British television comedy has always embraced the surreal, from Michael Bentine through to Monty Python, The Young Ones and beyond. But has any other show been quite so off-the-wall weird as The League of Gentlemen, which emerged in January 1999 to ambush unsuspecting BBC Two audiences? 

Was it a sketch show or a sitcom? Why was there so much cross-dressing? Did any of this matter? The League of Gentlemen’s startling originality and outrageous quirkiness quickly found an audience and the series developed a cult following.

Ultimately, the show, which ran to three series, would lay the roots for the phantasmagorical world of Inside No 9. There has also been a feature film, The League of Gentlemen’s Apocalypse, stage shows, and a three-episode reprise in 2017 to mark the 20th anniversary of its Radio 4 debut.

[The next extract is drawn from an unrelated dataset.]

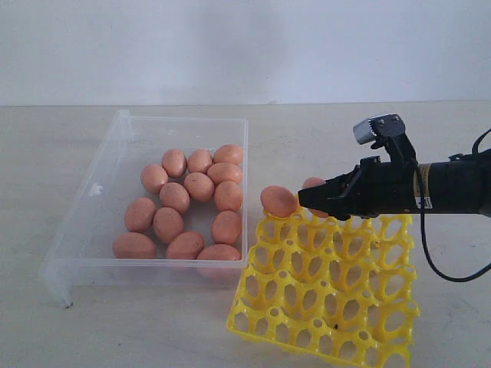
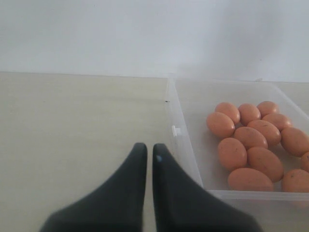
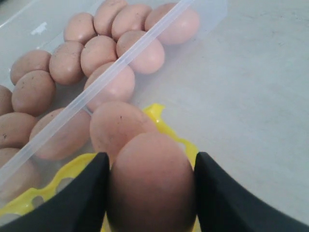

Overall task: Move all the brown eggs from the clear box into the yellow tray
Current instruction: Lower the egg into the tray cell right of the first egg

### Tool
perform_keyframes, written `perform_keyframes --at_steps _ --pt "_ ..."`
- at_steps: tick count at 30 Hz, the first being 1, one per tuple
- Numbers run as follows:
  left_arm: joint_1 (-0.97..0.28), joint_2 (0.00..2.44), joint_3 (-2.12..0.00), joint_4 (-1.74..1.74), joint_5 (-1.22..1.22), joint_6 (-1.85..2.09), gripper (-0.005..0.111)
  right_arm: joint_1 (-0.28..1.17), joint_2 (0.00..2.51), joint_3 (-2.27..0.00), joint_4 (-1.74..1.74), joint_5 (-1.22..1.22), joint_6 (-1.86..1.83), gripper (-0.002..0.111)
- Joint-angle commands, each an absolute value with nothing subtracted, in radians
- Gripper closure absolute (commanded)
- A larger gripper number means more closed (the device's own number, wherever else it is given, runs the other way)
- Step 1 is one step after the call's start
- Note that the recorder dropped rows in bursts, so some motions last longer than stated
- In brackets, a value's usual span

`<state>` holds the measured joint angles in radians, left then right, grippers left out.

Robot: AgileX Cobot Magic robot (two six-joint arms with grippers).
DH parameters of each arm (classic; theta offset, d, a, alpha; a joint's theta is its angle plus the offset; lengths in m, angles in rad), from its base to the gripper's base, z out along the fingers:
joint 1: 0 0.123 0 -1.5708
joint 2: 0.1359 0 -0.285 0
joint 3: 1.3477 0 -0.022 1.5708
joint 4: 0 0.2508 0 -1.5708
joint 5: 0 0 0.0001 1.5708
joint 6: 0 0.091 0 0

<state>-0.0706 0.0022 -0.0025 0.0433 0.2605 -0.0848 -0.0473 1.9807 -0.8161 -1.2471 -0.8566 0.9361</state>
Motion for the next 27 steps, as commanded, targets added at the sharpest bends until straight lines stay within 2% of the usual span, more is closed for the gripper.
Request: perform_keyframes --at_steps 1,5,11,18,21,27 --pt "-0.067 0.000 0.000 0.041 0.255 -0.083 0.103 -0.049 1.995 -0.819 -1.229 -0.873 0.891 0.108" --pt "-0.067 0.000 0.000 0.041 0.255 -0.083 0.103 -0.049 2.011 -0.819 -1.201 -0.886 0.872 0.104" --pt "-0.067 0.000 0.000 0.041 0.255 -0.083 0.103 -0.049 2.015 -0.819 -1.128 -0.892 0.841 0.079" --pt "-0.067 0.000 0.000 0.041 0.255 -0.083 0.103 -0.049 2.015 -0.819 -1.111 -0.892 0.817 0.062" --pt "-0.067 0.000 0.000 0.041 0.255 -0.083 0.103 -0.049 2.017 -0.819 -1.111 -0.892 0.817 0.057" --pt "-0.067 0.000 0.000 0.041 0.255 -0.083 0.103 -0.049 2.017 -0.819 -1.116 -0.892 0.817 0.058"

A quarter of a century later, watching The League of Gentlemen’s classic opening episode, it’s tempting to ask: how did they get away with it? They, of course, being writer-performers Mark Gatiss, Steve Pemberton and Reece Shearsmith, and co-writer Jeremy Dyson. They had known one another since their late teens, having met while ­studying drama at Bretton Hall College of Education near Leeds.

Starting a story as a stranger arrives in a strange town is a narrative device older than the hills and pre-dates television. It’s a safe bet to say that no one has ever landed in a town quite like Royston Vasey before or since.

Expecting some healthy fell walking, the innocent hiker, Benjamin, is soon introduced to Royston Vasey’s bizarre inhabitants as he is driven off in a shocking-pink taxi. The driver’s kitten heels are the same colour as her cab.

This is the stuff of pantomime, but once Benjamin encounters Edward and Tubbs, owners of Royston Vasey’s local shop – bizarrely located on remote moorland far from the town – things take a more sinister turn. To say the pair are creepy is an understatement. Both sport pig noses and have a profound distrust of outsiders. “This is a local shop for local people, there’s nothing for you here!” became the show’s best-known catchphrase.

There is silliness but also a strong whiff of the macabre and an edginess that can be unsettling. Much, however, is laugh-out loud as norms are subverted. In episode one, a hearse is seen driving past with the word BASTARD spelt out in flowers on the coffin. Even the lame jokes usually work because of the brio the performers bring to them.

The League of Gentlemen exists at the outer limits of madcap humour; the shop-owners are, in fact, serial killers. However, the show’s journey to the small screen was well-trodden and ridiculously conventional. To quote that connoisseur of small-screen comedy Paul Jackson: “Four young men got together to produce a stage show… they took it to Edinburgh, and won the Perrier Award. They transferred it to radio and won a Sony award. They thought they’d have a go at television – they won a Bafta award, a Royal Television Society award and the Golden Rose of Montreux.”

Speaking in 2017, Shearsmith said he thought the show “too risky” to be commissioned in the digital era. “I don’t think The League of Gentlemen would be done now,” he told Digital Spy. Pemberton said the cost alone (all those costume changes and time spent in make-up) would rule it out. “It would struggle to be commissioned in today’s climate just because it’s such an expensive thing to do,” he said. 

The League of Gentlemen is not for the faint-hearted. Watch it if you dare.